Use of non-heart-beating donors in renal transplantation

  1. R M Kimber,
  2. M S Metcalfe,
  3. S A White,
  4. M L Nicholson
  1. Department of Surgery, University of Leicester, Leicester General Hospital, Gwendolen Road, Leicester LE5 4PW, UK
  1. Miss Kimberrkimber{at}doctors.org.uk
  • Received 15 December 2000
  • Accepted 2 April 2001

Abstract

The rate of renal transplantation has plateaued and is now limited by the number of donor organs available. In the past all donor kidneys came from living donors or controlled non-heart beating donors.

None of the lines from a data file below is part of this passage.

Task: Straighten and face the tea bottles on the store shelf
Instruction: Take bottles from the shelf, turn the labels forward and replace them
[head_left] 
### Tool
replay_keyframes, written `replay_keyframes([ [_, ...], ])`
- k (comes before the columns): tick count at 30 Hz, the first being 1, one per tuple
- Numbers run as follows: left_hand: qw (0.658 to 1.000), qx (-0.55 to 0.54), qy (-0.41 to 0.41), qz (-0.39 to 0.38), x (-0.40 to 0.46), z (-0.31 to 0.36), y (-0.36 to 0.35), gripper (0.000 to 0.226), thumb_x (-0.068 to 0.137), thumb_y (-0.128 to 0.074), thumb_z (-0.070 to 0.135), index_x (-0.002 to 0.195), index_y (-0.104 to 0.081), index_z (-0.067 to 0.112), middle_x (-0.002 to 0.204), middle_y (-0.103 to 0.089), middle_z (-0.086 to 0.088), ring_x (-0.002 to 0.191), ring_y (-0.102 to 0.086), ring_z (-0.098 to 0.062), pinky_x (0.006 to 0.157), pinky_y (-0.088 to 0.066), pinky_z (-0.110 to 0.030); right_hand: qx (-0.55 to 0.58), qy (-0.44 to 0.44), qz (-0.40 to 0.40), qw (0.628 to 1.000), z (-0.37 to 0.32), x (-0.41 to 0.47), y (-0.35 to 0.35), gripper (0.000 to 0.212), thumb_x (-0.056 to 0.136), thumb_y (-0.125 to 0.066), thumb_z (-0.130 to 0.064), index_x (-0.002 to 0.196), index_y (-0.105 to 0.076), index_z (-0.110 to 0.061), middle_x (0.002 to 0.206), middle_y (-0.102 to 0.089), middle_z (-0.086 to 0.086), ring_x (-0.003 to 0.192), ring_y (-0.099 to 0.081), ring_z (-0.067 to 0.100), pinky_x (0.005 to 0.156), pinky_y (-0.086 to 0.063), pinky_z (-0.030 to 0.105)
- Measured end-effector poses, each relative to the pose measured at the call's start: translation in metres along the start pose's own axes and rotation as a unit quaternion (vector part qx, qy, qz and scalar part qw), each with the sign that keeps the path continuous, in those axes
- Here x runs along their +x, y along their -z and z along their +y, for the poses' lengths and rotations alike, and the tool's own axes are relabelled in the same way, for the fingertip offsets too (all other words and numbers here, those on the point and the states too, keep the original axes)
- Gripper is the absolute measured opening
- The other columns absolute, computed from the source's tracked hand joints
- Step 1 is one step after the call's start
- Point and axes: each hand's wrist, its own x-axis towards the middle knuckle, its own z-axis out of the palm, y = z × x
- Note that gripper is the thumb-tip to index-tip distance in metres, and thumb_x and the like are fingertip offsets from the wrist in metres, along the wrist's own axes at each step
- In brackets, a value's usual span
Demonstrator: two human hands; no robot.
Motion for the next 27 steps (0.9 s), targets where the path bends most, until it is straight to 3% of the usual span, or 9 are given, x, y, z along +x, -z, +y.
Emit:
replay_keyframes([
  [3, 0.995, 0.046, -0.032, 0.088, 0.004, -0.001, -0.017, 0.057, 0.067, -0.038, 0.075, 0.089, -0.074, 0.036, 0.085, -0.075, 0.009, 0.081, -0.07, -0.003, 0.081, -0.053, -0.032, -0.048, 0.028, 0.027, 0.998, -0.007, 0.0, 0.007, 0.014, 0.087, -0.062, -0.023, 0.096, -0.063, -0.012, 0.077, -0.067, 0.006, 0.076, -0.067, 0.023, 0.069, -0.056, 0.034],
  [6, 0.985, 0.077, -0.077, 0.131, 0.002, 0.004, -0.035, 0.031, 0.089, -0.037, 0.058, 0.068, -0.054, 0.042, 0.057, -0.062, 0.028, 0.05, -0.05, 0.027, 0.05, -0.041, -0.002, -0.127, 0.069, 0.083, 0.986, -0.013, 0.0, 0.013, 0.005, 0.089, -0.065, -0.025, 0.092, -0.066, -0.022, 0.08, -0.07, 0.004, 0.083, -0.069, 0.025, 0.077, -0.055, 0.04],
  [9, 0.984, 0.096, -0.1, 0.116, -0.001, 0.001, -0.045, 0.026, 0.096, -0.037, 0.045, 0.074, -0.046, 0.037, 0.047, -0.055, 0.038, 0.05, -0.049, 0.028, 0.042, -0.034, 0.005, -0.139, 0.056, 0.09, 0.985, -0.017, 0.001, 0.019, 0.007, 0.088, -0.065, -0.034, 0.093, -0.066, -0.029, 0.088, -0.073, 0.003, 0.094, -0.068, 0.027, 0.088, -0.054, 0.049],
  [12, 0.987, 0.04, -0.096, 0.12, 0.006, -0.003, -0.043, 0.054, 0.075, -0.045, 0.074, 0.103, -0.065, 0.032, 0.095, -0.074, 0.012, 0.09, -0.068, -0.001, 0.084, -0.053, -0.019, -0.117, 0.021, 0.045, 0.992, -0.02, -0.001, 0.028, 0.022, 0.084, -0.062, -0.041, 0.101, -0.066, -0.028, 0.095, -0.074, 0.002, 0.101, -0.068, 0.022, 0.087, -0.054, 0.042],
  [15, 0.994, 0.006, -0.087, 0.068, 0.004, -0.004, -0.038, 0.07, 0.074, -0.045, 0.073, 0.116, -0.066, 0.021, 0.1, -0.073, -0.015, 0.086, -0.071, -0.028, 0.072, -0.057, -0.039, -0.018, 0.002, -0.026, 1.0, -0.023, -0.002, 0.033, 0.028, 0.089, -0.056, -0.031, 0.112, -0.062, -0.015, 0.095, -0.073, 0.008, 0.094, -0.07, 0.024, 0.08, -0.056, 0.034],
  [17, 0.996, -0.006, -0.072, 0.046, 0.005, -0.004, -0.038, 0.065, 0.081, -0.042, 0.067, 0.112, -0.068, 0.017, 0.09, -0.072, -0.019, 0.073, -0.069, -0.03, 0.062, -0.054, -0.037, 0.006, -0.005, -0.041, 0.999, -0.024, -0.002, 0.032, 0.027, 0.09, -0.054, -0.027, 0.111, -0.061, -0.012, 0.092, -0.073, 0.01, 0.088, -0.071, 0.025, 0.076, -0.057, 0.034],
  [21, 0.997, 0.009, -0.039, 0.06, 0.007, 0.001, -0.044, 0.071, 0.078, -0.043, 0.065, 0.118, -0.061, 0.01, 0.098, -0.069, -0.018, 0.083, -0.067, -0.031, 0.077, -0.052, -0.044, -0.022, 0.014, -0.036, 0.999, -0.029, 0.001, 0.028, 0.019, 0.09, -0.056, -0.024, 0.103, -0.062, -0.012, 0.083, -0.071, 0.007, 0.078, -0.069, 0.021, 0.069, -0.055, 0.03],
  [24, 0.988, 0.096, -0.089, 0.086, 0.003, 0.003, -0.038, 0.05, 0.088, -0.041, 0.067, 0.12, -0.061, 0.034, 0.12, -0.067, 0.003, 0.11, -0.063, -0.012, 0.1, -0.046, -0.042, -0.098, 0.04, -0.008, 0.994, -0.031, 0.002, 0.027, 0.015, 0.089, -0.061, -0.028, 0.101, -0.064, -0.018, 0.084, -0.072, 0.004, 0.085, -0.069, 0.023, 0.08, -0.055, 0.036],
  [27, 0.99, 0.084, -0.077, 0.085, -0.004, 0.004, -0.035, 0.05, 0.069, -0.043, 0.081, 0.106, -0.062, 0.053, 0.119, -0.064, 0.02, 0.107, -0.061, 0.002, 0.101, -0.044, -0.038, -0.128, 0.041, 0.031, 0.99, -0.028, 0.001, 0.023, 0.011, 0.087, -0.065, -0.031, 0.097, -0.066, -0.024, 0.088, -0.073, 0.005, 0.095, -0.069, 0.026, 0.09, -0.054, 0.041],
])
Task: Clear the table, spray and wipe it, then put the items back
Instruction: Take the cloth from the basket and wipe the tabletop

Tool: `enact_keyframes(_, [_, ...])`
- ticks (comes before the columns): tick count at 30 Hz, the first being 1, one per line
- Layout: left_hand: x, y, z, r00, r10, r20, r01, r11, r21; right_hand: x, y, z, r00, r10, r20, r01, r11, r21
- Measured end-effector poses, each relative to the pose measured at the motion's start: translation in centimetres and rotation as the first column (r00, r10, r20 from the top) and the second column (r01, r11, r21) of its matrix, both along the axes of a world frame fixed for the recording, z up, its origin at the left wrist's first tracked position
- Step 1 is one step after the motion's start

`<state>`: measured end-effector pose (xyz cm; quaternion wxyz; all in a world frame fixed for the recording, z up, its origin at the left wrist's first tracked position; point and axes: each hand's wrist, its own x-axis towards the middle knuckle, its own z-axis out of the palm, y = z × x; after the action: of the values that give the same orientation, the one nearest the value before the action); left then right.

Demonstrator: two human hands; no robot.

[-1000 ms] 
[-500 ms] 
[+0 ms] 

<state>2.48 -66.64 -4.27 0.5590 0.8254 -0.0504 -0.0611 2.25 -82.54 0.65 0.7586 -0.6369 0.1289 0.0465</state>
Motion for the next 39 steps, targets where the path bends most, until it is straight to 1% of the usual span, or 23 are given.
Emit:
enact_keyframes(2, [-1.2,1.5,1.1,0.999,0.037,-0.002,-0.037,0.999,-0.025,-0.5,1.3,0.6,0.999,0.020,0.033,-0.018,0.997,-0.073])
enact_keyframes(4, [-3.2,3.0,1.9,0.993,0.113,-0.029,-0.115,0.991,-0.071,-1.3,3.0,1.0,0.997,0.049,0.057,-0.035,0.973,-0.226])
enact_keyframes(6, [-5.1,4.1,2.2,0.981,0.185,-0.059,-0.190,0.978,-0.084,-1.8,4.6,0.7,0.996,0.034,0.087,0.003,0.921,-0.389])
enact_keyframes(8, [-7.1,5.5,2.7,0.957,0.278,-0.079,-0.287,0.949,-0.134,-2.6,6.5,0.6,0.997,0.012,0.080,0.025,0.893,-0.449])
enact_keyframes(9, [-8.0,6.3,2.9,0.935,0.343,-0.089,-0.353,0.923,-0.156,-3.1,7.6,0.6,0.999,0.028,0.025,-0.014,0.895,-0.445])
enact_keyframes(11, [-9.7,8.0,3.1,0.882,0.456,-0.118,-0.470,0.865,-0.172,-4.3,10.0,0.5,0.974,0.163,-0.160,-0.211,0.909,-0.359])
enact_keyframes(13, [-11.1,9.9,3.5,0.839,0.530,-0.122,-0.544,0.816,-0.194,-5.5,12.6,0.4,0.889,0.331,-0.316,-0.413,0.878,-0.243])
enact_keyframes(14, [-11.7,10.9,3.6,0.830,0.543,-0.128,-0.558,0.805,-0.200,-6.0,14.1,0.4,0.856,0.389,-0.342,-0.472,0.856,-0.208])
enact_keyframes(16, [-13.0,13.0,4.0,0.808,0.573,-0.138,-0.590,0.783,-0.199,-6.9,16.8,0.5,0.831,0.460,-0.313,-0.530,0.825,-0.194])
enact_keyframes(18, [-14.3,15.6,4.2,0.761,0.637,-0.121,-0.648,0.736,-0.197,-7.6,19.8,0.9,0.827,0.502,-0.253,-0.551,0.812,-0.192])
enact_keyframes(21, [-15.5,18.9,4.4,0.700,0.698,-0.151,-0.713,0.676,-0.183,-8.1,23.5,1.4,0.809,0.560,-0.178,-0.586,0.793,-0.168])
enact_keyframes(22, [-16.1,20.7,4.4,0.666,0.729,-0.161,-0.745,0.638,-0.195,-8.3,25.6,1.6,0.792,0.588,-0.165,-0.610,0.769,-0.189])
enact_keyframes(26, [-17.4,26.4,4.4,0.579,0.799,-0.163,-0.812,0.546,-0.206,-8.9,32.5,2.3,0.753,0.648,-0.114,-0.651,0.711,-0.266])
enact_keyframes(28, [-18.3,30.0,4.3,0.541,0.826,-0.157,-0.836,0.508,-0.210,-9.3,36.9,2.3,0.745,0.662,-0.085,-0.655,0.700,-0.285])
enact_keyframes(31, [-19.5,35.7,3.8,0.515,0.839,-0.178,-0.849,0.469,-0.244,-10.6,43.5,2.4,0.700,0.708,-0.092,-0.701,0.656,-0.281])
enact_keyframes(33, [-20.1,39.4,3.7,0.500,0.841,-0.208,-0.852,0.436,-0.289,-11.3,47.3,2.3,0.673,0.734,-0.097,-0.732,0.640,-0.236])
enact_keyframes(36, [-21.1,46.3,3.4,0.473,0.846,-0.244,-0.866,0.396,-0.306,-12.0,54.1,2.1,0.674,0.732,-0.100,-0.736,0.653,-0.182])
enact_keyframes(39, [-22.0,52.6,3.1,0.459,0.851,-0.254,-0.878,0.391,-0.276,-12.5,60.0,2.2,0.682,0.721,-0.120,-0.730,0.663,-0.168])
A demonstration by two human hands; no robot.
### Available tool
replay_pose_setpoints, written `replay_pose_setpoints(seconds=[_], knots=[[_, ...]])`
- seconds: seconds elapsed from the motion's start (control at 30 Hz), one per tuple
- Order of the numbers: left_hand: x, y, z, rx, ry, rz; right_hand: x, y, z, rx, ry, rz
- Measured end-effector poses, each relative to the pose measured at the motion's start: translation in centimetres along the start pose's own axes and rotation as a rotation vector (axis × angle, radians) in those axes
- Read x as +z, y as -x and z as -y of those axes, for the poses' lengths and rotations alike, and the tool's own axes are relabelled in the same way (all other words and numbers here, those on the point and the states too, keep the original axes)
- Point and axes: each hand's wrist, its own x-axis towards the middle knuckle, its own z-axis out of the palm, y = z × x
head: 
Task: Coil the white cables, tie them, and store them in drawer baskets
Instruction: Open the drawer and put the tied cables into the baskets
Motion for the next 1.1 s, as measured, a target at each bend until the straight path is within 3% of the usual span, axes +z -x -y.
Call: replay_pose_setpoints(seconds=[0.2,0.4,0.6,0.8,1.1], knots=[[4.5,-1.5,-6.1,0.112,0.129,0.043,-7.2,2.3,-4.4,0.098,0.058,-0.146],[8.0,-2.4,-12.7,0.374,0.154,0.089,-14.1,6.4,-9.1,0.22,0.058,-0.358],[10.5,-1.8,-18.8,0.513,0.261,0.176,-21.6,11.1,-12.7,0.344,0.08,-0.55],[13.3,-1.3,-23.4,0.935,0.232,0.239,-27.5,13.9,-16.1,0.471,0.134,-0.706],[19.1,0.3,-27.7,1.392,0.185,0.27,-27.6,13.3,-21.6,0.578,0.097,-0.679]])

It was not until the introduction of brainstem death criteria that cadaveric heart beating donors became the main source. Recently, there has been renewed interest in non-heart beating donors, who have already suffered cardiorespiratory arrest. Kidneys from these donors have a unique set of problems associated with increased duration of warm ischaemia. To minimise this, the kidneys are cooled in situ using an intra-aortic balloon catheter and are perfused with cold hyperosmolar citrate. Retrieval can then proceed in the normal fashion. Despite a higher level of delayed graft function, the results from non-heart beating renal transplantation are good, with long term function comparable to cadaveric organs. If used safely, they enable significant expansion of the donor pool. Techniques in the future, such as machine perfusion preservation, may further improve the results from non-heart beating programmes.